**Source data:**
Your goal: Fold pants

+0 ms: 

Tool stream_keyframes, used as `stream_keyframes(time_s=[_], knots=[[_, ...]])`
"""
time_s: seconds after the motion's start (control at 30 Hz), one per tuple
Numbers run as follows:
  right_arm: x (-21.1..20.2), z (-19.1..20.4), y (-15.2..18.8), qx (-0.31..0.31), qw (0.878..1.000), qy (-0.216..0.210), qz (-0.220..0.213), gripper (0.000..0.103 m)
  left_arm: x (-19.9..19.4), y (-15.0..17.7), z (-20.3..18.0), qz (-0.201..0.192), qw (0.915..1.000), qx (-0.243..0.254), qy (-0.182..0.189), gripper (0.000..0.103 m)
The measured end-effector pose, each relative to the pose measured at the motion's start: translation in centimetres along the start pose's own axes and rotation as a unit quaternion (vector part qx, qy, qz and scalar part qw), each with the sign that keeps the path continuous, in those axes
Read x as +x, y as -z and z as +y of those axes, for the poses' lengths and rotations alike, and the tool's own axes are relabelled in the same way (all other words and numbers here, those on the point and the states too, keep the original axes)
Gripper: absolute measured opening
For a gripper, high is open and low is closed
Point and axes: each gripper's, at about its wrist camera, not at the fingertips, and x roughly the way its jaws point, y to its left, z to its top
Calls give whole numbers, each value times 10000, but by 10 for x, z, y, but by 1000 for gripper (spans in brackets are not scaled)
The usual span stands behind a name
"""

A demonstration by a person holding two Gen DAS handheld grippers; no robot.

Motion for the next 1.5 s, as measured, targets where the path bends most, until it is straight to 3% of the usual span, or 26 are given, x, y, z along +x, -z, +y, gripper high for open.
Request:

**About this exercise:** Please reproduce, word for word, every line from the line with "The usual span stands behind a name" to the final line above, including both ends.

**Response area:**
The usual span stands behind a name
"""

A demonstration by a person holding two Gen DAS handheld grippers; no robot.

Motion for the next 1.5 s, as measured, targets where the path bends most, until it is straight to 3% of the usual span, or 26 are given, x, y, z along +x, -z, +y, gripper high for open.
Request:

This completes the response to the exercise.